Researchers to Show How To Hack iPhone with USB Charger

Researchers from the Georgia Institute of Technology will be demonstrating a proof-of-concept method of hacking an iPhone using a malicious USB charger. Billy Lau, Yeongjin Jang, Chengyu Song announced the demonstration for Black Hat USA 2013, an annual conference for hackers and security researchers that begins on July 27th in Las Vegas.

The short version is the three researchers found a way to use USB protocols to bypass some of Apple's security features in iOS that prevent unauthorized software from being installed on your iOS device. The three built a charger based on a BeagleBoard (see below)—a US$125 computer-on-a-circuit-board—that was able to successfully insert malware onto an iPhone plugged into it.

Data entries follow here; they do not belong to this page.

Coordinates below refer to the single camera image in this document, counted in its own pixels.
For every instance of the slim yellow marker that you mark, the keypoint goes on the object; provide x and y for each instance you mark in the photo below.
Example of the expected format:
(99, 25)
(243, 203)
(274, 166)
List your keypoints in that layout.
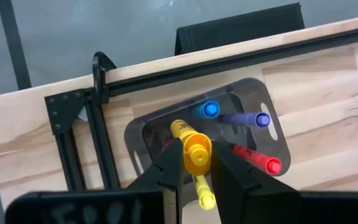
(196, 152)

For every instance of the light blue highlighter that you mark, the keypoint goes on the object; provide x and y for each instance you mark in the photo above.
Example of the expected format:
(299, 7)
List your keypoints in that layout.
(210, 109)

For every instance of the black metal table frame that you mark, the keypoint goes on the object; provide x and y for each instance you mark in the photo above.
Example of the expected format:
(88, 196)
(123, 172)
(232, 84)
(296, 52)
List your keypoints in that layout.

Worse, they can do so in under a minute.

BeagleBoard

BeagleBoard

"Despite the plethora of defense mechanisms in iOS, we successfully injected arbitrary software into current-generation Apple devices running the latest operating system (OS) software," the researchers wrote on their BlackHat presentation description. "All users are affected, as our approach requires neither a jailbroken device nor user interaction."

In the demonstration, they said will discuss Apple's existing security mechanisms that protect against "arbitrary software installation," which in layman's terms essentially means malware. They will then describe how standard USB capabilities can be, "leveraged to bypass these defense mechanisms." To finish it off, they will demonstrate how this same process can be used to then hide the resulting malware from the user the same way Apple hides its own built in software.

The three researchers named their malicious charger "Mactans." The BeagleBoard it is based on is an off-the-shelf circuit board that can be used to create all manner of tiny computing devices running Angstrom (Open Embedded), Debian, Ubuntu, and Gentoo. There are other BeagleBoard products as well, including a slightly larger model with a 1GHz Sitara ARM Cortex-A8 processors that can run Android.

The point the researchers are making is that their method can be accomplished with readily available technology.

"While Mactans was built with limited amount of time and a small budget," they wrote, "we also briefly consider what more motivated, well-funded adversaries could accomplish."

The researchers will offer methods for protecting yourself against such an attack—we'll throw out that you should probably be choosy about using a charger whose provenance you can't verify—and what Apple can do to make this attack, "substantially more difficult to pull off."